Work instructions: Where a line in the material below has the string "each", please report it.

Given information:
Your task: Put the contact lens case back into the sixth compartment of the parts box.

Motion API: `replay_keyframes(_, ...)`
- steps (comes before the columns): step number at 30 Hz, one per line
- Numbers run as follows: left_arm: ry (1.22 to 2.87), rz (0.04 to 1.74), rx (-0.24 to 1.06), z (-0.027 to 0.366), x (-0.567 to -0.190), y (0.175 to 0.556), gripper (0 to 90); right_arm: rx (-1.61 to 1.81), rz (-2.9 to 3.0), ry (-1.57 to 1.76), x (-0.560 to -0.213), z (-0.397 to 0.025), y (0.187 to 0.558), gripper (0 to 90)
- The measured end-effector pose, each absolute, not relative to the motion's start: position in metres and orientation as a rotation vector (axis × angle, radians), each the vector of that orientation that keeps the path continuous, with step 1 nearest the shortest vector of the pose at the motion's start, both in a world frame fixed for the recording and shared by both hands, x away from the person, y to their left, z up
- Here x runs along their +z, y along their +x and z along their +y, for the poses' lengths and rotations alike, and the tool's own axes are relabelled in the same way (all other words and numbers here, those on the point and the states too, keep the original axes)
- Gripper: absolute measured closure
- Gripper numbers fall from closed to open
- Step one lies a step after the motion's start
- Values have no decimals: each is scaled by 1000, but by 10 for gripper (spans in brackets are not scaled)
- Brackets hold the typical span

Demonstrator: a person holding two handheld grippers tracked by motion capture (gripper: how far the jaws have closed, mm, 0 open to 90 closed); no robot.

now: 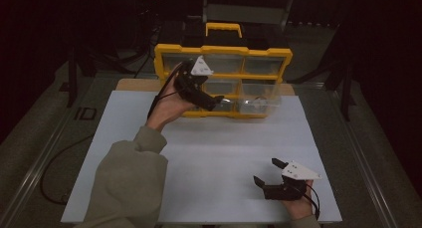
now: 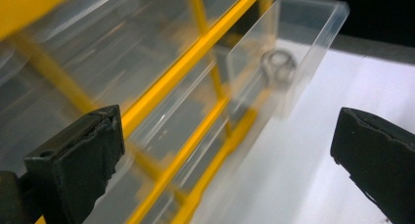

Solved problem:
- The measured end-effector pose, each absolute, not relative to the motion's start: position in metres and orientation as a rotation vector (axis × angle, radians), each the vector of that orientation that keeps the path continuous, with step 1 nearest the shortest vector of the pose at the motion's start, both in a world frame fixed for the recording and shared by both hands, x away from the person, y to their left, z up
- Values have no decimals: each is scaled by 1000, but by 10 for gripper (spans in brackets are not scaled)

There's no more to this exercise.